Son üç aya yönelik değerlendirmelerde, üretim hacminde artış bildirenler lehine olan seyrin azalış bildirenler lehine döndüğü görülmektedir. İç piyasa sipariş miktarında azalış bildirenler lehine olan seyrin bir önceki aya göre zayıfladığı, ihracat sipariş miktarında ise azalış bildirenler lehine olan seyrin bir önceki aya göre güçlendiği gözlenmektedir. Buradan iç piyasadan ziyade dış piyasada zayıflamanın olduğu net bir şekilde görünmektedir.
Gelecek üç aya yönelik değerlendirmelerde, üretim hacmi, iç piyasa sipariş miktarı ve ihracat sipariş miktarında artış bekleyenler lehine olan seyrin bir önceki aya göre zayıfladığı görülmektedir.
Gelecek on iki aydaki sabit sermaye yatırım harcamasına ilişkin artış yönlü beklentilerin bir önceki aya göre güçlendiği, gelecek üç aydaki istihdama ilişkin artış yönlü beklentilerin ise bir önceki aya göre zayıfladığı gözlenmektedir. Bu durum geleceğe yönelik ihracat beklentilerinin de zayıfladığını göstermektedir.
Ortalama birim maliyetlerde, gelecek üç ayda artış olacağını bekleyenler ve son üç ayda artış olduğunu bildirenler lehine olan seyrin güçlendiği görülmektedir.
Gelecek üç aydaki satış fiyatına ilişkin artış yönlü beklentilerin de güçlendiği gözlenmektedir. Gelecek on iki aylık dönem sonu itibarıyla yıllık ÜFE beklentisi bir önceki aya göre 3,1 puan artarak yüzde 90,8 seviyesinde gerçekleşmiştir.
Böylece reel kesimin maliyetlerindeki artışın hala yüksek olduğunu anlamaktayız. Henüz ÜFE için düşüş beklentisi bulunmamakla beraber, zayıf talep yakında ÜFE verilerine yansıyabilir.
İçinde bulunduğu sanayi dalındaki genel gidişat konusunda, bir önceki aya kıyasla daha iyimser olduğunu belirtenlerin oranı yüzde 6,9‘a, aynı kaldığını belirtenlerin oranı yüzde 70,7’ye yükselirken, daha kötümser olduğunu belirtenlerin oranı yüzde 22,4‘e gerilemiştir.
Yani reel sektörde yatay bir seyrin olması nedeniyle henüz bir karamsarlığın bulunmadığını, sadece ihracat daralması nedeniyle beklentilerin azaldığını görmekteyiz.

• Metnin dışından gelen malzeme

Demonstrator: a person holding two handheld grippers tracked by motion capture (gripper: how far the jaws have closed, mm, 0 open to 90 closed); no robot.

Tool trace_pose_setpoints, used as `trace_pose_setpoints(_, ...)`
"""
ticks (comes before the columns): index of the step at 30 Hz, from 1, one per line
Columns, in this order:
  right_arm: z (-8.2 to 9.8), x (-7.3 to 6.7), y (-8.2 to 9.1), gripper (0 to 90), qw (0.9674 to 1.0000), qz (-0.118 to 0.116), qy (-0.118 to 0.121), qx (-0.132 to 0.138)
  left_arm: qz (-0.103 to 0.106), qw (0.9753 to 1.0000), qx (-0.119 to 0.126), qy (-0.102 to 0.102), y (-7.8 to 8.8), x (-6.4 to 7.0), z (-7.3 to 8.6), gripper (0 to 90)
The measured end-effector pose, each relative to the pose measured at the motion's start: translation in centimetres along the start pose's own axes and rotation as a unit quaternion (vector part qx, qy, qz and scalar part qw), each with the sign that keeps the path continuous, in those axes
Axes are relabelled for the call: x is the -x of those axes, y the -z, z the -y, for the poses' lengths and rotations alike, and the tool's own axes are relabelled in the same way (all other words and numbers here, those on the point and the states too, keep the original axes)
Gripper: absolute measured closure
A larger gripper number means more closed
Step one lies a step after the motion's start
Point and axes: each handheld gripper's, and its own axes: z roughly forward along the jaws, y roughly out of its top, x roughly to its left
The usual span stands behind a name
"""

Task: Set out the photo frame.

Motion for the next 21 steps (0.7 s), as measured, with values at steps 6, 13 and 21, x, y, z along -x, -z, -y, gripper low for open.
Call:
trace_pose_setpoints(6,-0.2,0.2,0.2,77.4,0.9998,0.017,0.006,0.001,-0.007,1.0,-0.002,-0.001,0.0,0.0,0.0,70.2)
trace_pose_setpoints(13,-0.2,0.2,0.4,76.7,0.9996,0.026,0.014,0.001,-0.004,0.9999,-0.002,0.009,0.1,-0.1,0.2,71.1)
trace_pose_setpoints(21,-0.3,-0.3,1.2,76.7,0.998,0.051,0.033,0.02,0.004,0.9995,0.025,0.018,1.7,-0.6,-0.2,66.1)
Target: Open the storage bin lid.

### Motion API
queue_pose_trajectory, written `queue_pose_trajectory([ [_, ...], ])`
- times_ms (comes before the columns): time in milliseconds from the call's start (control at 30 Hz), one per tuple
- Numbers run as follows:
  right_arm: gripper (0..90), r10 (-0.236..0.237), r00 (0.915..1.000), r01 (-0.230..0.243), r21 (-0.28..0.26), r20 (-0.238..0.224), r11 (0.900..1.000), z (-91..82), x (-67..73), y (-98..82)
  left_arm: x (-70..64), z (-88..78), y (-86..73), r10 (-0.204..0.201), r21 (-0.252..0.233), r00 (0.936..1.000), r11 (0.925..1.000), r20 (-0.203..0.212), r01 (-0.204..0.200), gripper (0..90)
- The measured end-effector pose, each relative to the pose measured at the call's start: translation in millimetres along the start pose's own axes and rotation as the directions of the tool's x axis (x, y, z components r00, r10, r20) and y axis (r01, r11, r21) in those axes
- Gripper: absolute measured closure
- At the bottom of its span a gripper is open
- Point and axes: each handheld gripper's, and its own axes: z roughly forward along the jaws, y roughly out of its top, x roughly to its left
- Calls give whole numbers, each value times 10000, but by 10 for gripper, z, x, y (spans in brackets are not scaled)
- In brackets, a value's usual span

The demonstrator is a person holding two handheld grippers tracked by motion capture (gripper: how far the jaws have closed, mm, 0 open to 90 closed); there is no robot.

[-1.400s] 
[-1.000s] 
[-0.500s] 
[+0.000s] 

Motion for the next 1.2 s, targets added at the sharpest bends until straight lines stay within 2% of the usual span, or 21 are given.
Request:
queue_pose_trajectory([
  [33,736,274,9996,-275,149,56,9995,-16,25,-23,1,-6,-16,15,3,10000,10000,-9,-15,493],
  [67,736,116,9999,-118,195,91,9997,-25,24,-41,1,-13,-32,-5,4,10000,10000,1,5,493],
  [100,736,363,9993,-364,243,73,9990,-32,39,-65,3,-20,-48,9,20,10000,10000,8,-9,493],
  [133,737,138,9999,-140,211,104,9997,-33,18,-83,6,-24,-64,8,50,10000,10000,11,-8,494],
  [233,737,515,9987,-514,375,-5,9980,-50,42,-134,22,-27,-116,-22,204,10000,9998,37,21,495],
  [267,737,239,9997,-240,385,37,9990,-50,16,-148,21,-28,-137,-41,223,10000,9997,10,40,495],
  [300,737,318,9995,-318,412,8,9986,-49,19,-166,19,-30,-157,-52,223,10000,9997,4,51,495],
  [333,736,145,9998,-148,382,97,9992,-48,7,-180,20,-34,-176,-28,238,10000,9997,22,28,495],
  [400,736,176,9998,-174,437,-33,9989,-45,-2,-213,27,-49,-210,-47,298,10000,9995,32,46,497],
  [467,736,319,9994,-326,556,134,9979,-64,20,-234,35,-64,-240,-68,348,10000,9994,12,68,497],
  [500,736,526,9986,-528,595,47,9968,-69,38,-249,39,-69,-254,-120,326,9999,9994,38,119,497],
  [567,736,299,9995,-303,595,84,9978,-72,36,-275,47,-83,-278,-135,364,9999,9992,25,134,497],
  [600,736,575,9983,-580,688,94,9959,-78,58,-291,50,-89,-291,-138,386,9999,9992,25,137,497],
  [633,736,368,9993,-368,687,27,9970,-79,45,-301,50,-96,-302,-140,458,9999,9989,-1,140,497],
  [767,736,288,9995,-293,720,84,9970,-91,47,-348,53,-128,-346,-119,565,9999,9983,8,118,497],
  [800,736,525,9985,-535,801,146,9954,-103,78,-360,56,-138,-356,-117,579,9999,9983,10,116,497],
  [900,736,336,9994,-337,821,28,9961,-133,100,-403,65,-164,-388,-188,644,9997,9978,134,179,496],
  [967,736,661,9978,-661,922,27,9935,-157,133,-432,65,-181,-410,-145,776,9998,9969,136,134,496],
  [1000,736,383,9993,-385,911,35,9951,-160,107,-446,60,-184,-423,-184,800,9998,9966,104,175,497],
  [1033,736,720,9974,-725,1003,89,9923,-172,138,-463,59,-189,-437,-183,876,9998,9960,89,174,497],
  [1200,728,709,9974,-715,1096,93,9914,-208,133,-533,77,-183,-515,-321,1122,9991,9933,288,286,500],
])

Sonuç olarak global durgunluğun yani resesyonun özellikle ihracat bacağında yavaş yavaş hissedilmeğe başlandığını söylemek pek de yanlış olmaz.
Böyle ortamlarda nakit akım ve fon akım tablolarını iyi takip etmek ve ayağını yorganına göre uzatmak çok önemlidir. Her şey gönlünüzce olsun.